- _Extracted records_:
• • • • •

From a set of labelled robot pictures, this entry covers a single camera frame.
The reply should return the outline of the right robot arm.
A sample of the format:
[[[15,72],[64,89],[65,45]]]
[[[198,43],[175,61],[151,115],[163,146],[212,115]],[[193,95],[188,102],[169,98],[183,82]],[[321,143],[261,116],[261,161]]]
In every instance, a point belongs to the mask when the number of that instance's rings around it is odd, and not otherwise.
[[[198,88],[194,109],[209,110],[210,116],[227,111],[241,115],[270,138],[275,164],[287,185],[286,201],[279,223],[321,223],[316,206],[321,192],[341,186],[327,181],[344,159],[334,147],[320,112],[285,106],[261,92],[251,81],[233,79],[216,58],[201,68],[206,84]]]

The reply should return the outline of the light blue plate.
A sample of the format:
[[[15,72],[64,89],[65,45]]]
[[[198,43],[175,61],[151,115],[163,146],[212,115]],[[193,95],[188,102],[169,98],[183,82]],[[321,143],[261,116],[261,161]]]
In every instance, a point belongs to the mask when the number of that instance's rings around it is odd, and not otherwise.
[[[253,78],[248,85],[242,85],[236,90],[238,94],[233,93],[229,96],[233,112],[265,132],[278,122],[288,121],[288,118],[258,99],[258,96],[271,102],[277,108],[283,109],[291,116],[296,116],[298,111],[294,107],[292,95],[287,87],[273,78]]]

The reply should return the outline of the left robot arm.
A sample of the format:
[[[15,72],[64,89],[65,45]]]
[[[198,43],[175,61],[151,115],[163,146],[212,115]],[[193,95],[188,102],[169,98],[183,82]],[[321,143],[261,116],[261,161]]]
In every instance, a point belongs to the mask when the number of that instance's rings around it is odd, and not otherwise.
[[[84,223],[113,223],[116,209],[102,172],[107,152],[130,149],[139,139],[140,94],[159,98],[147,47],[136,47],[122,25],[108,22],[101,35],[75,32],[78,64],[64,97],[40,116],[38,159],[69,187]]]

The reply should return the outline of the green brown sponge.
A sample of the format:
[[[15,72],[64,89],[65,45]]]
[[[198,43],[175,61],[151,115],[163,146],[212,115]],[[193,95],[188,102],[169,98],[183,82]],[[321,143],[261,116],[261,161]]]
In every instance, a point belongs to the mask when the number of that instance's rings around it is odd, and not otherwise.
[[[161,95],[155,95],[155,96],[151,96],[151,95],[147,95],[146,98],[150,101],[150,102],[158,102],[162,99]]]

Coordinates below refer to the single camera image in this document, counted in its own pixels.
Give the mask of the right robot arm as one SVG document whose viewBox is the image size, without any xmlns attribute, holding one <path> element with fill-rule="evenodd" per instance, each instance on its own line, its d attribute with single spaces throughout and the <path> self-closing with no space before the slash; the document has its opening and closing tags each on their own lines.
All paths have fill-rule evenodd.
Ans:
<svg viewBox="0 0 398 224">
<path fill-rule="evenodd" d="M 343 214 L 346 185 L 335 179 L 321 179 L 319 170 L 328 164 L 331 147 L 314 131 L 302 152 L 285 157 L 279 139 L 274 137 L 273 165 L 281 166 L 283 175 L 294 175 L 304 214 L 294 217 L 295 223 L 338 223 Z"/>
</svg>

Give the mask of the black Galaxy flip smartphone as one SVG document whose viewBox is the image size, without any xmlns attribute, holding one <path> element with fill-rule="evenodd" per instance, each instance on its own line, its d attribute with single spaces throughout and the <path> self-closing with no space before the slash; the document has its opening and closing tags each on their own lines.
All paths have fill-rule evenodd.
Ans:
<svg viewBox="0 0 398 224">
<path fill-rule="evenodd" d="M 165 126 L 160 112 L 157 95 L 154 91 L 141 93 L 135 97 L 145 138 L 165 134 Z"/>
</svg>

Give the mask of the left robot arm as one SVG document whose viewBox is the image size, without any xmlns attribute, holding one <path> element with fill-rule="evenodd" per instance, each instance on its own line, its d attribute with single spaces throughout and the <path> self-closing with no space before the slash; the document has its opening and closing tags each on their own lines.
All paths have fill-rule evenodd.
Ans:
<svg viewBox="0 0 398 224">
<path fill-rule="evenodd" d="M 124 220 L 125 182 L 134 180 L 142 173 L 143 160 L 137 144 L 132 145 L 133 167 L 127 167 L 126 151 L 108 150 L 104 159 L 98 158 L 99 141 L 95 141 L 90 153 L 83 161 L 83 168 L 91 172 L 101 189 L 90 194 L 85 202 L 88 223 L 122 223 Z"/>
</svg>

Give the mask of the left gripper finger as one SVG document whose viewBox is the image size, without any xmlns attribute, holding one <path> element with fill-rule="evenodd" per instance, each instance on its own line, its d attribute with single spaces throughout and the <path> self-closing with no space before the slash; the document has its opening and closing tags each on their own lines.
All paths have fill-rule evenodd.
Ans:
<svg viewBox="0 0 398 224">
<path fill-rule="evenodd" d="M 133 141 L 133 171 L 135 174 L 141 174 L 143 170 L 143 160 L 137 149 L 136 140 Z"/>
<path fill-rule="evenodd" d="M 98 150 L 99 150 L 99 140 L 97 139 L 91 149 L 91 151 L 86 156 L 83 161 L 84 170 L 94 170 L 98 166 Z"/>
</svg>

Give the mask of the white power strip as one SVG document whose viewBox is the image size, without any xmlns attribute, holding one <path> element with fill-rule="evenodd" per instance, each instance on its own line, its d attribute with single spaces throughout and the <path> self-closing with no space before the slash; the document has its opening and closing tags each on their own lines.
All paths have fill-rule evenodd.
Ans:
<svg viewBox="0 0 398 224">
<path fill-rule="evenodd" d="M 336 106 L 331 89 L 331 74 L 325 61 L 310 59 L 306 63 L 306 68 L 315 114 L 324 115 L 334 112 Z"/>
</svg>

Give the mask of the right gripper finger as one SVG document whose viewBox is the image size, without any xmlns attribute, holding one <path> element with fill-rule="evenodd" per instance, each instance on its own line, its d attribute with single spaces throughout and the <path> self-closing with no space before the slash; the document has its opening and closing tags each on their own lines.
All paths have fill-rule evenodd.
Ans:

• • • • •

- _Task item_: Please set down all of the data above again, matching it exactly.

- _Result_:
From a set of labelled robot pictures, this entry covers a single camera frame.
The reply should return the outline of the right robot arm.
A sample of the format:
[[[15,72],[64,89],[65,45]]]
[[[198,43],[175,61],[151,115],[163,146],[212,115]],[[193,95],[188,102],[169,98],[183,82]],[[321,143],[261,116],[261,161]]]
In every instance, a point belongs to the mask when the number of that instance's rings around it is odd, and not otherwise.
[[[198,88],[194,109],[209,110],[210,116],[227,111],[241,115],[270,138],[275,164],[287,185],[286,201],[279,223],[321,223],[316,206],[321,192],[341,186],[327,181],[344,159],[334,147],[320,112],[285,106],[261,92],[251,81],[233,79],[216,58],[201,68],[206,84]]]

The reply should return the outline of the light blue plate.
A sample of the format:
[[[15,72],[64,89],[65,45]]]
[[[198,43],[175,61],[151,115],[163,146],[212,115]],[[193,95],[188,102],[169,98],[183,82]],[[321,143],[261,116],[261,161]]]
In every instance, a point belongs to the mask when the number of that instance's rings around it is odd, and not otherwise.
[[[253,78],[248,85],[242,85],[236,90],[238,94],[233,93],[229,96],[233,112],[265,132],[278,122],[288,121],[288,118],[258,99],[258,96],[271,102],[277,108],[283,109],[291,116],[296,116],[298,111],[294,107],[292,95],[287,87],[273,78]]]

The reply should return the outline of the left robot arm.
A sample of the format:
[[[15,72],[64,89],[65,45]]]
[[[198,43],[175,61],[151,115],[163,146],[212,115]],[[193,95],[188,102],[169,98],[183,82]],[[321,143],[261,116],[261,161]]]
In every instance, a point belongs to the mask when the number of that instance's rings around it is odd, and not otherwise.
[[[84,223],[113,223],[116,209],[102,172],[107,152],[130,149],[139,139],[140,94],[159,98],[147,47],[136,47],[122,25],[108,22],[101,35],[75,32],[78,64],[64,97],[40,116],[38,159],[69,187]]]

The reply should return the outline of the green brown sponge.
A sample of the format:
[[[15,72],[64,89],[65,45]]]
[[[198,43],[175,61],[151,115],[163,146],[212,115]],[[193,95],[188,102],[169,98],[183,82]],[[321,143],[261,116],[261,161]]]
In every instance, a point belongs to the mask when the number of that instance's rings around it is odd, and not otherwise.
[[[161,95],[155,95],[155,96],[151,96],[151,95],[147,95],[146,98],[150,101],[150,102],[158,102],[162,99]]]

Coordinates below refer to the single camera image in this document, counted in its own pixels.
Give the mask of the right robot arm as one SVG document whose viewBox is the image size, without any xmlns attribute, holding one <path> element with fill-rule="evenodd" per instance, each instance on its own line, its d attribute with single spaces throughout and the <path> self-closing with no space before the slash; the document has its opening and closing tags each on their own lines.
All paths have fill-rule evenodd.
Ans:
<svg viewBox="0 0 398 224">
<path fill-rule="evenodd" d="M 343 214 L 346 185 L 335 179 L 321 179 L 319 170 L 328 164 L 331 147 L 314 131 L 302 152 L 285 157 L 279 139 L 274 137 L 273 165 L 281 166 L 283 175 L 294 175 L 304 214 L 294 217 L 295 223 L 338 223 Z"/>
</svg>

Give the mask of the black Galaxy flip smartphone as one SVG document whose viewBox is the image size, without any xmlns attribute, holding one <path> element with fill-rule="evenodd" per instance, each instance on its own line, its d attribute with single spaces throughout and the <path> self-closing with no space before the slash; the document has its opening and closing tags each on their own lines.
All paths have fill-rule evenodd.
Ans:
<svg viewBox="0 0 398 224">
<path fill-rule="evenodd" d="M 165 126 L 160 112 L 157 95 L 154 91 L 141 93 L 135 97 L 145 138 L 165 134 Z"/>
</svg>

Give the mask of the left robot arm as one SVG document whose viewBox is the image size, without any xmlns attribute, holding one <path> element with fill-rule="evenodd" per instance, each instance on its own line, its d attribute with single spaces throughout and the <path> self-closing with no space before the slash; the document has its opening and closing tags each on their own lines.
All paths have fill-rule evenodd.
Ans:
<svg viewBox="0 0 398 224">
<path fill-rule="evenodd" d="M 124 220 L 125 182 L 134 180 L 142 173 L 143 160 L 137 144 L 132 145 L 133 167 L 127 167 L 126 151 L 108 150 L 104 159 L 98 158 L 99 141 L 95 141 L 90 153 L 83 161 L 83 168 L 91 172 L 101 189 L 90 194 L 85 202 L 88 223 L 122 223 Z"/>
</svg>

Give the mask of the left gripper finger as one SVG document whose viewBox is the image size, without any xmlns attribute, holding one <path> element with fill-rule="evenodd" per instance, each instance on its own line, its d attribute with single spaces throughout and the <path> self-closing with no space before the slash; the document has its opening and closing tags each on their own lines.
All paths have fill-rule evenodd.
Ans:
<svg viewBox="0 0 398 224">
<path fill-rule="evenodd" d="M 133 141 L 133 171 L 135 174 L 141 174 L 143 170 L 143 160 L 137 149 L 136 140 Z"/>
<path fill-rule="evenodd" d="M 98 150 L 99 150 L 99 140 L 97 139 L 91 149 L 91 151 L 86 156 L 83 161 L 84 170 L 94 170 L 98 166 Z"/>
</svg>

Give the mask of the white power strip as one SVG document whose viewBox is the image size, without any xmlns attribute, holding one <path> element with fill-rule="evenodd" per instance, each instance on its own line, its d attribute with single spaces throughout and the <path> self-closing with no space before the slash; the document has its opening and closing tags each on their own lines.
All paths have fill-rule evenodd.
Ans:
<svg viewBox="0 0 398 224">
<path fill-rule="evenodd" d="M 336 106 L 331 89 L 331 74 L 325 61 L 310 59 L 306 63 L 306 68 L 315 114 L 324 115 L 334 112 Z"/>
</svg>

Give the mask of the right gripper finger as one SVG document whose viewBox is the image size, without any xmlns attribute, holding one <path> element with fill-rule="evenodd" per instance, each instance on its own line, its d attribute with single spaces throughout and the <path> self-closing with no space before the slash; the document has its opening and closing tags each on their own lines.
All paths have fill-rule evenodd.
Ans:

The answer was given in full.